Eggenberg Castle (Schloss Eggenberg) is a castle located in Vorchdorf, Upper Austria. It is famous for its brewery.

==History==
Beer has been brewed at Eggenberg Castle (Schloss Eggenberg) since the 14th century. Commercial brewing at its location began in 1681 when Michael Weismann purchased the property from the Monastery of Kremsmünster. It has been owned by the Forstinger-Stöhr family since 1803.

==Samichlaus==
Samichlaus is one of the strongest lager beers in the world, at 14% alcohol by volume. The name means Santa Claus in Swiss German. It was originally brewed by the Hürlimann Brewery in Zürich, Switzerland.
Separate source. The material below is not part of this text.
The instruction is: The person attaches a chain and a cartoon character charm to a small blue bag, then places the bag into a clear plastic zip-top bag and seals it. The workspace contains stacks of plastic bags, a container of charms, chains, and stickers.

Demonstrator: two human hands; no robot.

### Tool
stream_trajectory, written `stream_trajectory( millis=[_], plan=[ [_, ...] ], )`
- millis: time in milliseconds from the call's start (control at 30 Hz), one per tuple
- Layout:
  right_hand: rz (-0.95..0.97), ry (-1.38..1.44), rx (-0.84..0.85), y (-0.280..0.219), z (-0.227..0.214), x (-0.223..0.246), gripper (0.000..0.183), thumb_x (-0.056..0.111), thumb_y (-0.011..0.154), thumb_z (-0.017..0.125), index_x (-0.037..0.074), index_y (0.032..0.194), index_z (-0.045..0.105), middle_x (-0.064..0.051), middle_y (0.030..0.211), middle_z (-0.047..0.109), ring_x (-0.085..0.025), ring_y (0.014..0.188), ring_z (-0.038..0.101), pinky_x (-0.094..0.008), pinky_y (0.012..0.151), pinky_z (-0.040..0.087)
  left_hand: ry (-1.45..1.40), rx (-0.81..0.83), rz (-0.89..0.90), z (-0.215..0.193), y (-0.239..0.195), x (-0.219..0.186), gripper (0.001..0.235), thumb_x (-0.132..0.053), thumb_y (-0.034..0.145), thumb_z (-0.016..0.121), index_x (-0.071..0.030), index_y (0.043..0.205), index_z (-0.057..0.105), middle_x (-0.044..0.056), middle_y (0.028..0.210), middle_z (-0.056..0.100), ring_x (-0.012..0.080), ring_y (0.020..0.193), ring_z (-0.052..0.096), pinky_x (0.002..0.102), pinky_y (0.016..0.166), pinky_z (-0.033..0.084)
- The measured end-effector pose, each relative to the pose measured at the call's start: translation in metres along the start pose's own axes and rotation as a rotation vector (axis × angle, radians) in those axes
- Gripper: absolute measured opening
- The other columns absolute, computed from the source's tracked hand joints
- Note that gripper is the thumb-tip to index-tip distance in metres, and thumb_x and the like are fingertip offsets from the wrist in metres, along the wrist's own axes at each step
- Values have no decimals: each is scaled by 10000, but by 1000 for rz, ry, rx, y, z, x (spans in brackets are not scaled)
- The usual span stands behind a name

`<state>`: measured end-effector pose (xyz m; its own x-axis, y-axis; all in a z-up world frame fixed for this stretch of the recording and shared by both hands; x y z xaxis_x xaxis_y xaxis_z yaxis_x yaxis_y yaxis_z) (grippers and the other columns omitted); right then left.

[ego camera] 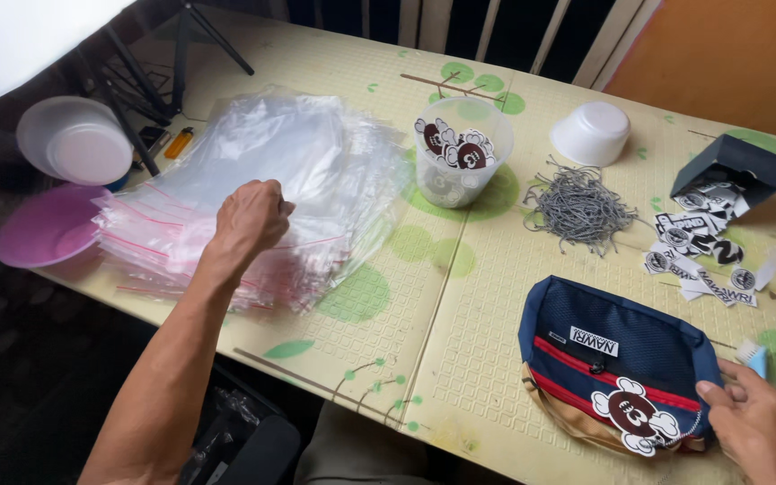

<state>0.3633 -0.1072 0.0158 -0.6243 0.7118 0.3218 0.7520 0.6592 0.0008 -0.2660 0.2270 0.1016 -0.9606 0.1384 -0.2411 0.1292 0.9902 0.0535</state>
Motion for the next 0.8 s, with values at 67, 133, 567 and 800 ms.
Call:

Hürlimann's founder Albert Hürlimann was a world leader in the scientific study of yeast, and the brewery has a long history of yeast development. The Samichlaus Christmas beer was first brewed in 1979 for sale in 1980. Production continued annually until 1997, when the brewery closed. In 2000, it returned, this time produced by Schloss Eggenberg in collaboration with the original Hürlimann brewers, using the original Hürlimann Samichlaus recipe.
The beer is only brewed once a year, on December 6 (which is the day of Saint Nicholas), which makes it a relatively rare brew. It is in the style of a Bavarian Doppelbock, and undergoes unusually long fermentation by traditional cold lagering over a ten-month period, leaving very little residual sugar in the final beer.